每天吃饭时,我得有一小时跟一起疗养的客人坐在一起,听他们不知疲倦地详细诉说自己的苦难。这位夜里又睡得不好了,那位的体重四个星期才减了一磅。有个年轻的胖子,昨天在林子里跑了四小时,在同一条路上来来回回地跑,可惜跑步起不了效果,因为他太轻率了,经不起晚餐诱人的面食的诱惑(这是禁止他吃的)。有时他禁食,但不跑步,有时跑了步后大吃大喝,来回折腾四次了,现在他的重量也没有减轻。
这些愚蠢可笑的痛苦面孔令人生气。不过见见那些真的有病的人,倒也是好事,这儿的确是有需要疗养的人,这儿的温泉浴池和那些旅舍原先也是为有需要的病人建造的。不过一般都见不着病人,他们淹没在这些闲逛的疗养客讲究而无聊的豪华中了。稍远处,在几条不引人瞩目的林子小径上,或者在几家旅馆供人躺卧的大厅里,有时见到苍白脸上真正的病痛,那真的会令人触动,也让人觉得害怕。奇怪的是,这让人也感到宽慰。我们不但会取笑那些自以为重要的人和事,也会以正确的尺度审视自己的病痛,不再认为它有多么严重。

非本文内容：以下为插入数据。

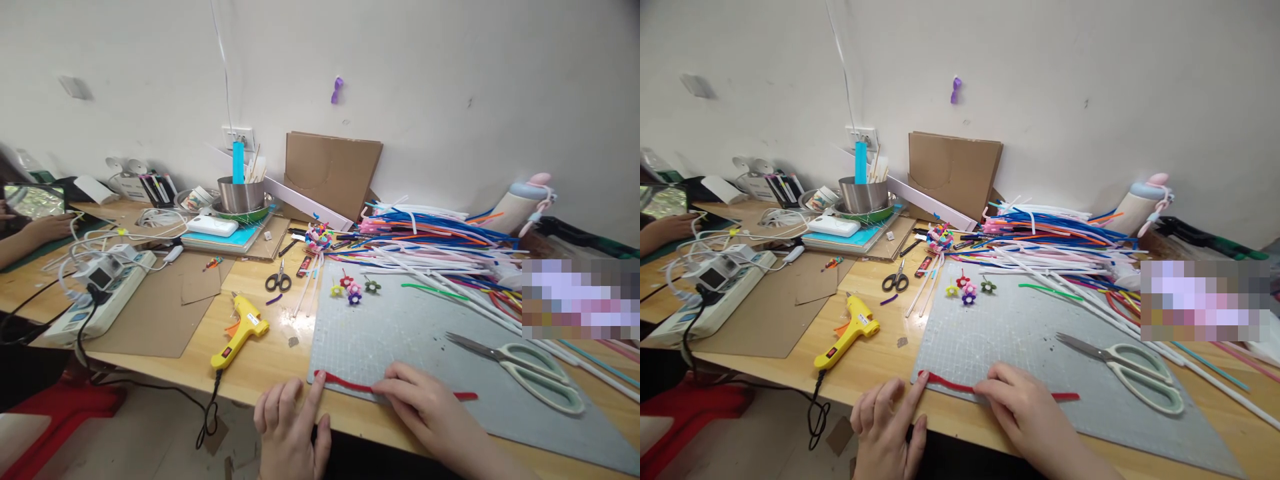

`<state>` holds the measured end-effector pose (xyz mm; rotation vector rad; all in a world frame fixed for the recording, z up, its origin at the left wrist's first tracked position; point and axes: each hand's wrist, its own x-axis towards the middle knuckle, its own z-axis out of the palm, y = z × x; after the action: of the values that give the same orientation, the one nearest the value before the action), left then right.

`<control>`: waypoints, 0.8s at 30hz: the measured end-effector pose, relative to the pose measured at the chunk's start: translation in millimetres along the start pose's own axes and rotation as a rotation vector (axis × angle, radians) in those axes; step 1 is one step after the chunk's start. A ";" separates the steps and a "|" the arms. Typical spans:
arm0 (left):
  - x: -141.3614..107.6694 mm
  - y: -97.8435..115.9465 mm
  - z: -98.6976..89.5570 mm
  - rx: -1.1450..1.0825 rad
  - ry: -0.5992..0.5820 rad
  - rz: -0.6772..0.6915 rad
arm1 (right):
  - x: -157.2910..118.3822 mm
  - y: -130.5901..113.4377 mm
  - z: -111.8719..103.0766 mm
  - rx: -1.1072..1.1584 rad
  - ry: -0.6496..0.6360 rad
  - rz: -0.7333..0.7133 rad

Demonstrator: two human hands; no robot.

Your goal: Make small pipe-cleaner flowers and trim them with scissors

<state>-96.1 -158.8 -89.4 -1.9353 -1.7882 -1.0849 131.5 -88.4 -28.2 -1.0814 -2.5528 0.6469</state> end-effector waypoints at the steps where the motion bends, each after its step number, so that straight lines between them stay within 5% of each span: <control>1: 0.2 -0.3 -0.6 0.005 -0.002 0.002 | 0.0 -0.1 -0.1 -0.001 0.002 -0.004; 24: 8.6 8.6 -1.2 -0.096 -0.006 0.067 | -0.7 2.8 3.2 -0.018 -0.006 -0.008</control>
<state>-88.8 -155.0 -80.4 -2.0402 -1.6903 -1.1634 132.2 -88.1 -32.4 -1.0758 -2.5717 0.6278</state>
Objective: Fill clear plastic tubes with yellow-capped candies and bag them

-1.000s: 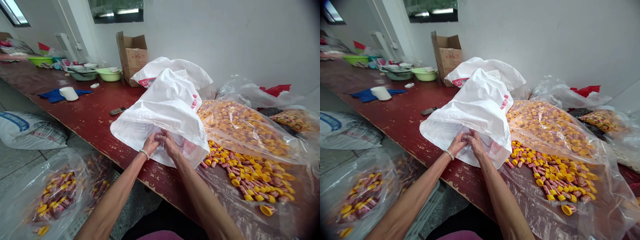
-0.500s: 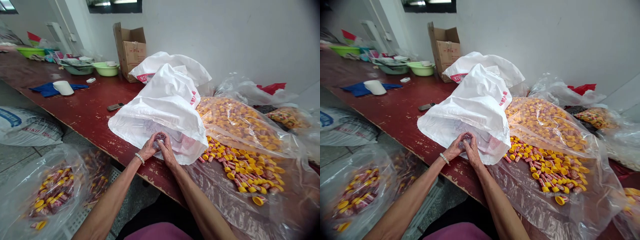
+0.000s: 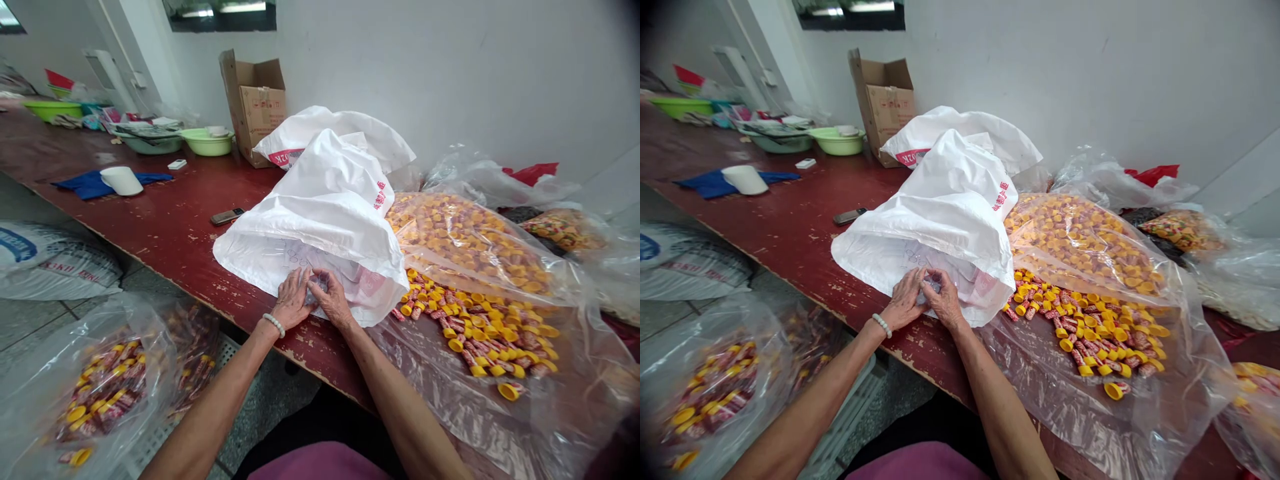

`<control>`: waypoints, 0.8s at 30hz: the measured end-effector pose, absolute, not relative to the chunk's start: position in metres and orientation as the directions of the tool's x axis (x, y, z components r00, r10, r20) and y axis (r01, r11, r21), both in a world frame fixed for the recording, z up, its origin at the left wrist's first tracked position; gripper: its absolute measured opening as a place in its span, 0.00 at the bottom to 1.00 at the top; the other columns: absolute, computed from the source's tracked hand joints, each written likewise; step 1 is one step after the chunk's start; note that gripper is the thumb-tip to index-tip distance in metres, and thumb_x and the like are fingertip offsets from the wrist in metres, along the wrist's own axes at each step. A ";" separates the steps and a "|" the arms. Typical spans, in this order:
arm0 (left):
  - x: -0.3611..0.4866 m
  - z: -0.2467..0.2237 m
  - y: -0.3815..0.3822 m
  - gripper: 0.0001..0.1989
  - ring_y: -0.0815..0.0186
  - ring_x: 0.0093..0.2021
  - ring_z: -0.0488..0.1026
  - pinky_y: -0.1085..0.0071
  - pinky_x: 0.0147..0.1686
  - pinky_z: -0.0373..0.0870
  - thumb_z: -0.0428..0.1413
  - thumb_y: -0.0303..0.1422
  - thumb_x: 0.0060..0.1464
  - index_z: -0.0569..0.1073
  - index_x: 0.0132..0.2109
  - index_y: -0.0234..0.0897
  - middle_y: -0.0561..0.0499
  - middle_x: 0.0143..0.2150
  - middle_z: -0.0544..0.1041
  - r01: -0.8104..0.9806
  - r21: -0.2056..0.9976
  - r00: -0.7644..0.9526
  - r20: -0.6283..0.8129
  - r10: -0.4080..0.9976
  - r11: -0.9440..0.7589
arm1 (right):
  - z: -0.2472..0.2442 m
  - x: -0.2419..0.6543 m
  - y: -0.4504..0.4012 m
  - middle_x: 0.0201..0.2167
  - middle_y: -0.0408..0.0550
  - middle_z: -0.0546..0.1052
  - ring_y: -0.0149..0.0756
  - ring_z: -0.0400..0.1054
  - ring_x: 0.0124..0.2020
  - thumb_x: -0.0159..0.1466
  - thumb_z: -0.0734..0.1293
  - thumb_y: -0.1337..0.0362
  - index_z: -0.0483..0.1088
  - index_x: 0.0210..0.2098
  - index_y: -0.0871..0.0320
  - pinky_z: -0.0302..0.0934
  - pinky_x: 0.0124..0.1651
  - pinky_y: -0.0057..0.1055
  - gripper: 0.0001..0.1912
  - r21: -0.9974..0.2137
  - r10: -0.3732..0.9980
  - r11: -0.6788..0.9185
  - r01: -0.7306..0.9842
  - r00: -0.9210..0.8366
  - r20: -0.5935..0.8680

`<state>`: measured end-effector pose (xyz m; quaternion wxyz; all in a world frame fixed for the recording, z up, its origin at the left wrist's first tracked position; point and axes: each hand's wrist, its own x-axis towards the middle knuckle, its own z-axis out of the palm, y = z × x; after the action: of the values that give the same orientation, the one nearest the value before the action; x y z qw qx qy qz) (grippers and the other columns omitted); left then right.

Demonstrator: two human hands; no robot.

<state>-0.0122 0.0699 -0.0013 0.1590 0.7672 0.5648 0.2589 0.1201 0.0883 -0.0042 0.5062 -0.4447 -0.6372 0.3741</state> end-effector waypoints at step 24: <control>0.014 0.027 0.032 0.15 0.46 0.44 0.71 0.54 0.42 0.65 0.53 0.30 0.44 0.69 0.43 0.33 0.36 0.39 0.74 0.881 0.471 0.066 -0.032 0.997 -0.044 | 0.003 0.115 0.096 0.33 0.46 0.74 0.38 0.68 0.36 0.53 0.67 0.57 0.65 0.36 0.56 0.62 0.44 0.37 0.14 -0.883 0.946 0.307 0.355 -0.012 0.324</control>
<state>0.0144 0.0321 0.0270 0.1877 0.7057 0.6655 0.1547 0.1150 0.0959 0.0028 0.4888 -0.5052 -0.6437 0.3025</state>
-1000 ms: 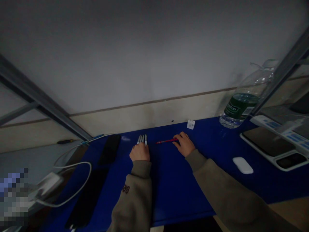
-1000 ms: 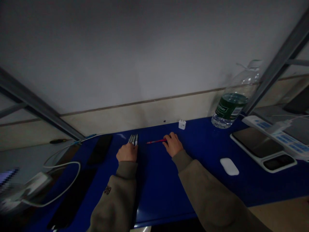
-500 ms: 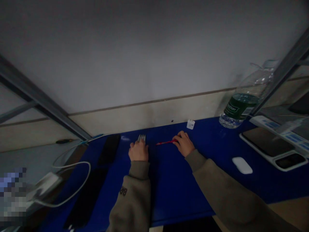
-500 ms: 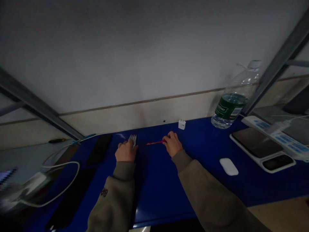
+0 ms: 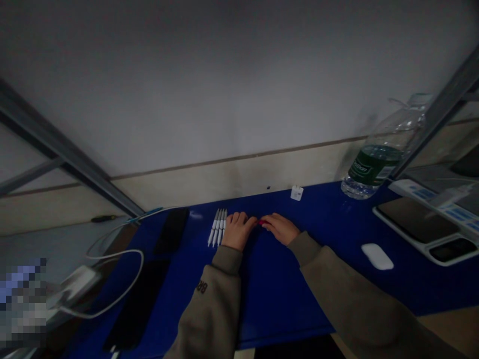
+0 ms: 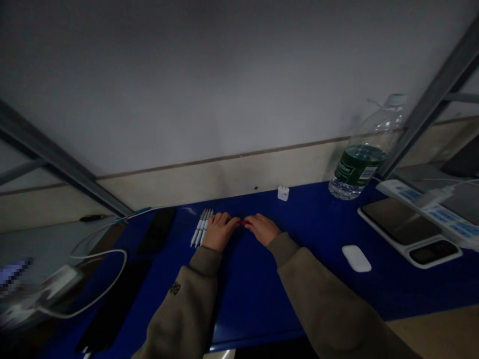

偶尔一次我们可以安静亲切地看着苍白痛苦的面孔,可以友善地回应不带好奇的诚挚目光,可以无声地互相问候。
这就是我在巴登瑙的疗养生活,上午我游荡在宁静的森林小径上,下午懒洋洋地打盹儿,晚上阅读瓦尔特·冯·德·福格尔魏德(2)或者默里克的书,时间一到,穿着白衣的小伙子便带着水桶和大床单来拍打我了。
有时,我什么也不想,只聆听着树叶的簌簌声和溪水的潺潺响。有时我想起那些忧心忡忡、脸色苍白的病人对我的问好和他们的病痛。在这儿,就像在其他地方,也可以见到几个真正好看的人。没有几个好看的英国人,他们要不在高山上,要不就到海边去,不过可以见到几个斯拉夫、德意志、罗马的英俊面孔,还有打扮得很可爱的孩童以及一些长相不错的妇女。我很高兴见到,我们好样的黑森林汉子在这些人中间也是经得起看的,也觉得日耳曼人在各族人中间看起来不差。
现在差不多了,以后再给你写。
(1) 潘(Pan)是古代希腊地区神话传说中的山林之神,以半人半羊的形象出现。
(2) 瓦尔特·冯·德·福格尔魏德(Walther von der Vogelweide,1170—1230),德语恋歌作家,其作品是中世纪德语恋歌的巅峰之作。